**YOUR GOAL:** For each line of the listing, output an exact copy.

++++ COLLECTED DATA

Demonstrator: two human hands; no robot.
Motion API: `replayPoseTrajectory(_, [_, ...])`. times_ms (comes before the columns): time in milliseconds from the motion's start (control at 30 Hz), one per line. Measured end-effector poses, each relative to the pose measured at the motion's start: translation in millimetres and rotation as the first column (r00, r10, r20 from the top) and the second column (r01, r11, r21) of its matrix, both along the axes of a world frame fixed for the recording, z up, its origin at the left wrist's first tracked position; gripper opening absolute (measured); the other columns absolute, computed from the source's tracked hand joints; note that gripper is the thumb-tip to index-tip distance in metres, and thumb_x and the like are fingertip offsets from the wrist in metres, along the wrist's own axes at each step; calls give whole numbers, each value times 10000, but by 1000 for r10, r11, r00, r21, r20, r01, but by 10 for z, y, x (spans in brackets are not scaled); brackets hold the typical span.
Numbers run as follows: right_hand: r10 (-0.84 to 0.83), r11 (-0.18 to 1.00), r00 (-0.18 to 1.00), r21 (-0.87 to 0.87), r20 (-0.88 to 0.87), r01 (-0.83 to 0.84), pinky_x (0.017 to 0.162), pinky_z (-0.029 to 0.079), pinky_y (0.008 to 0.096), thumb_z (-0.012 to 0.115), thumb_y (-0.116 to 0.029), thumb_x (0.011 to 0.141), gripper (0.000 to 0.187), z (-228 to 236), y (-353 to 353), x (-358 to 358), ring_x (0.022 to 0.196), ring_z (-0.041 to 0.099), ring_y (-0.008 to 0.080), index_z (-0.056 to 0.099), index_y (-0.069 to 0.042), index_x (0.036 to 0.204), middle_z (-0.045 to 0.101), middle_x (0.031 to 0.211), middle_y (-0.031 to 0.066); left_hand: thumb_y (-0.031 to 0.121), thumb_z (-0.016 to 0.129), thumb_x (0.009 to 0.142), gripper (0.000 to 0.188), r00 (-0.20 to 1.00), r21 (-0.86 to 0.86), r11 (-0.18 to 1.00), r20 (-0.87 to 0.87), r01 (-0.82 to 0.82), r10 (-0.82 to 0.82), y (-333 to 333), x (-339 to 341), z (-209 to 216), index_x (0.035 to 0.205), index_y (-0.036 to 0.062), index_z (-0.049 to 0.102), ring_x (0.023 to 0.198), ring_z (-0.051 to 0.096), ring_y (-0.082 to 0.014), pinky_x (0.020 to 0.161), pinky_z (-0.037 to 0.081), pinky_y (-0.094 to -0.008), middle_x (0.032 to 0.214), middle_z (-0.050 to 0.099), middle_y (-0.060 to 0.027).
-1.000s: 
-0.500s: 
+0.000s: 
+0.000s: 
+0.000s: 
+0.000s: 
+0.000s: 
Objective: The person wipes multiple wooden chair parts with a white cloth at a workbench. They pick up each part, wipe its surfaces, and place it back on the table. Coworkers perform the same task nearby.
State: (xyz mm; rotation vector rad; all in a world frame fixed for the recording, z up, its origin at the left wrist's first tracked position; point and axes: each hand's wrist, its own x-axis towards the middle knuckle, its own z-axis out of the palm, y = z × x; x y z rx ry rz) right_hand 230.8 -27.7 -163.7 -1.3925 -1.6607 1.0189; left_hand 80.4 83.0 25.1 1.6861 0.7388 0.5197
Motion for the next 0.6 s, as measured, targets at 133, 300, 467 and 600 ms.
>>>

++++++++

**EXERCISE RESULT:**
Demonstrator: two human hands; no robot.
Motion API: `replayPoseTrajectory(_, [_, ...])`. times_ms (comes before the columns): time in milliseconds from the motion's start (control at 30 Hz), one per line. Measured end-effector poses, each relative to the pose measured at the motion's start: translation in millimetres and rotation as the first column (r00, r10, r20 from the top) and the second column (r01, r11, r21) of its matrix, both along the axes of a world frame fixed for the recording, z up, its origin at the left wrist's first tracked position; gripper opening absolute (measured); the other columns absolute, computed from the source's tracked hand joints; note that gripper is the thumb-tip to index-tip distance in metres, and thumb_x and the like are fingertip offsets from the wrist in metres, along the wrist's own axes at each step; calls give whole numbers, each value times 10000, but by 1000 for r10, r11, r00, r21, r20, r01, but by 10 for z, y, x (spans in brackets are not scaled); brackets hold the typical span.
Numbers run as follows: right_hand: r10 (-0.84 to 0.83), r11 (-0.18 to 1.00), r00 (-0.18 to 1.00), r21 (-0.87 to 0.87), r20 (-0.88 to 0.87), r01 (-0.83 to 0.84), pinky_x (0.017 to 0.162), pinky_z (-0.029 to 0.079), pinky_y (0.008 to 0.096), thumb_z (-0.012 to 0.115), thumb_y (-0.116 to 0.029), thumb_x (0.011 to 0.141), gripper (0.000 to 0.187), z (-228 to 236), y (-353 to 353), x (-358 to 358), ring_x (0.022 to 0.196), ring_z (-0.041 to 0.099), ring_y (-0.008 to 0.080), index_z (-0.056 to 0.099), index_y (-0.069 to 0.042), index_x (0.036 to 0.204), middle_z (-0.045 to 0.101), middle_x (0.031 to 0.211), middle_y (-0.031 to 0.066); left_hand: thumb_y (-0.031 to 0.121), thumb_z (-0.016 to 0.129), thumb_x (0.009 to 0.142), gripper (0.000 to 0.188), r00 (-0.20 to 1.00), r21 (-0.86 to 0.86), r11 (-0.18 to 1.00), r20 (-0.87 to 0.87), r01 (-0.82 to 0.82), r10 (-0.82 to 0.82), y (-333 to 333), x (-339 to 341), z (-209 to 216), index_x (0.035 to 0.205), index_y (-0.036 to 0.062), index_z (-0.049 to 0.102), ring_x (0.023 to 0.198), ring_z (-0.051 to 0.096), ring_y (-0.082 to 0.014), pinky_x (0.020 to 0.161), pinky_z (-0.037 to 0.081), pinky_y (-0.094 to -0.008), middle_x (0.032 to 0.214), middle_z (-0.050 to 0.099), middle_y (-0.060 to 0.027).
-1.000s: 
-0.500s: 
+0.000s: 
+0.000s: 
+0.000s: 
+0.000s: 
+0.000s: 
Objective: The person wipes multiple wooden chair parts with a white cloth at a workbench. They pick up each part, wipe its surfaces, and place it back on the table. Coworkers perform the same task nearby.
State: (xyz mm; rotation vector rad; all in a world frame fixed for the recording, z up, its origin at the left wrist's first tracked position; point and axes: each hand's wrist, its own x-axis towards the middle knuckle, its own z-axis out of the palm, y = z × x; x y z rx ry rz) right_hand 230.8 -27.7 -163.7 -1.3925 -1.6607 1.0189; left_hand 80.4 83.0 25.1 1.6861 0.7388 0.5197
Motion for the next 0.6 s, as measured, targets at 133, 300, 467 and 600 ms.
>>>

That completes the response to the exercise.